Look for the word "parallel" in the entries and copy each line where it appears.

------------------------------

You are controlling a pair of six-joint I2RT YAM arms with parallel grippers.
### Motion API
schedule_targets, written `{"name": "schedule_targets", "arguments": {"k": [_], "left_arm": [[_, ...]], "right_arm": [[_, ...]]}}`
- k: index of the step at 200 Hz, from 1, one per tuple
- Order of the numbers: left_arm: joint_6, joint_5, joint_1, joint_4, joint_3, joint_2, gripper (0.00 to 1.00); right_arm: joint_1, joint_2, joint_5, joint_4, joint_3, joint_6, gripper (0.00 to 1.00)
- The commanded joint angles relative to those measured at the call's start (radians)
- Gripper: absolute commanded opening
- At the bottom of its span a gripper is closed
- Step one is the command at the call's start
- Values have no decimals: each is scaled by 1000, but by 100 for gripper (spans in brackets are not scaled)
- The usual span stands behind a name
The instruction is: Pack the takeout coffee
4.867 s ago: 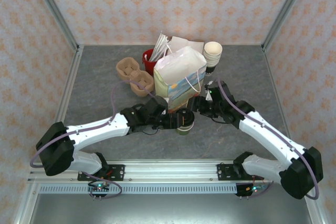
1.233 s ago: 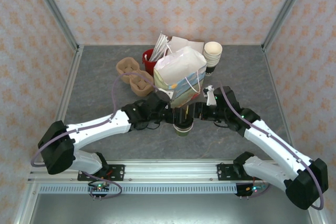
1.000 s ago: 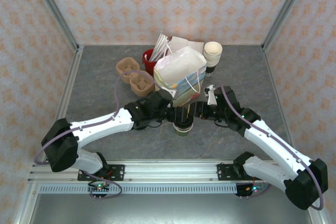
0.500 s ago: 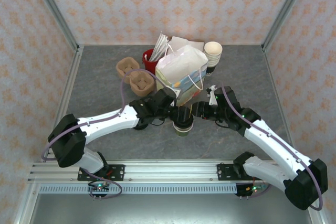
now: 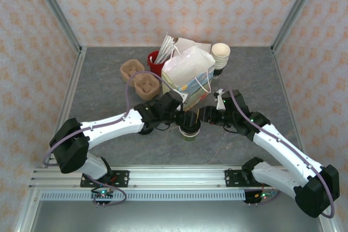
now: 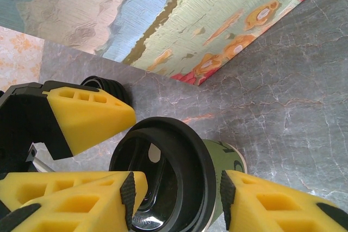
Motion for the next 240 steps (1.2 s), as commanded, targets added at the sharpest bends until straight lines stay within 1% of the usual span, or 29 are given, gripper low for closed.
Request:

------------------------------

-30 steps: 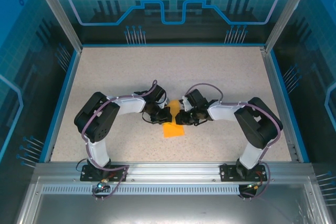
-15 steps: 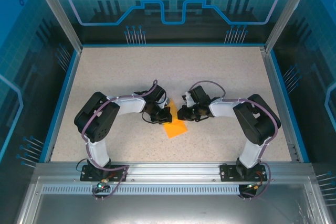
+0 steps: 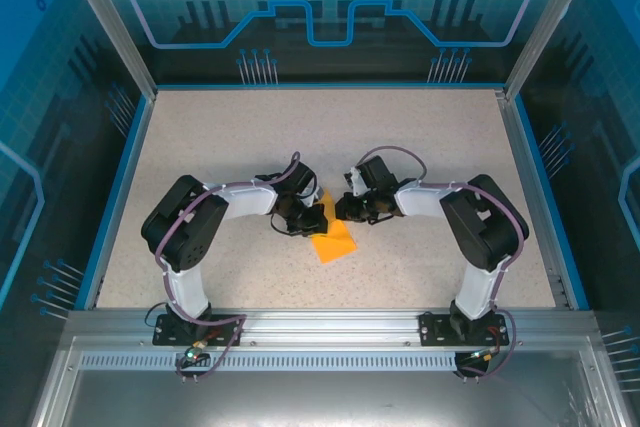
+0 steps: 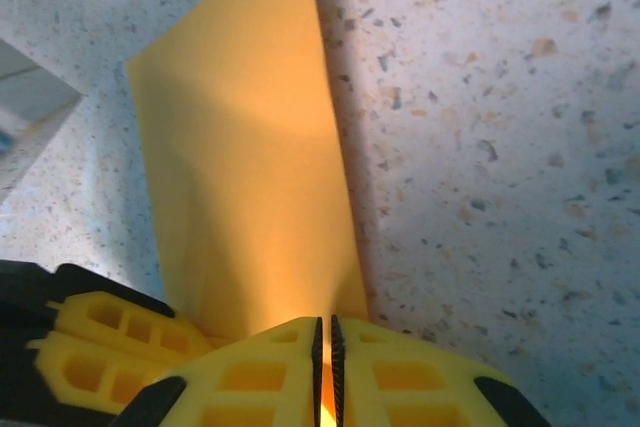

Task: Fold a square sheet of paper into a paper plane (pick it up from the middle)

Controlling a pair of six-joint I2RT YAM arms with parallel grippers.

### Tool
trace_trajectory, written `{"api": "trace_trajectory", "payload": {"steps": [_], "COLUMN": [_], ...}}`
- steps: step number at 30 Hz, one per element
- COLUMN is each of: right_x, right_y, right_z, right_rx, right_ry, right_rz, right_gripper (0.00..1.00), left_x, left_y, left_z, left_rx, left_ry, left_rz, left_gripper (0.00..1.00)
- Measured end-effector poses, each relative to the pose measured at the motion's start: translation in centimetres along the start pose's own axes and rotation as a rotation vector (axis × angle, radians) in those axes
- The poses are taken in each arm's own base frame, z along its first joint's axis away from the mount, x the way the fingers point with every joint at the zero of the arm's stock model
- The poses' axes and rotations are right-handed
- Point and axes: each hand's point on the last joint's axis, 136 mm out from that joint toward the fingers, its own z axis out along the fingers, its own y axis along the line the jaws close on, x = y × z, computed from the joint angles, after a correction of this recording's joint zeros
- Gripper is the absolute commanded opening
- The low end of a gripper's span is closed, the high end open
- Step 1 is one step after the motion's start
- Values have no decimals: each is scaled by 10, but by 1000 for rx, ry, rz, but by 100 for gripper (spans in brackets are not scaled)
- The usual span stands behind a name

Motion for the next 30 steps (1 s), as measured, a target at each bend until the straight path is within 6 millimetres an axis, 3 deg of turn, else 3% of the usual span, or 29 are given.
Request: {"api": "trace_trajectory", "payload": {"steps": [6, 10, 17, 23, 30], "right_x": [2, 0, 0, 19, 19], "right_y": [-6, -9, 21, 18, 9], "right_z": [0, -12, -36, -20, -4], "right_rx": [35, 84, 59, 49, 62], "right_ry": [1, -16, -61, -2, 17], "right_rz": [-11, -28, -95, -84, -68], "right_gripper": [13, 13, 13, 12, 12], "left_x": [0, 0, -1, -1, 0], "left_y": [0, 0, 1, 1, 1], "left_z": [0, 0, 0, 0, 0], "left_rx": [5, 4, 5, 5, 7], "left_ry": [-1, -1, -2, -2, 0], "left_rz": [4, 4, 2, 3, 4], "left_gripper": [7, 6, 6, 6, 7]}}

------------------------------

| RESULT BELOW |
You are controlling a pair of six-joint I2RT YAM arms with parallel grippers.
Controlling a pair of six-joint I2RT YAM arms with parallel grippers.

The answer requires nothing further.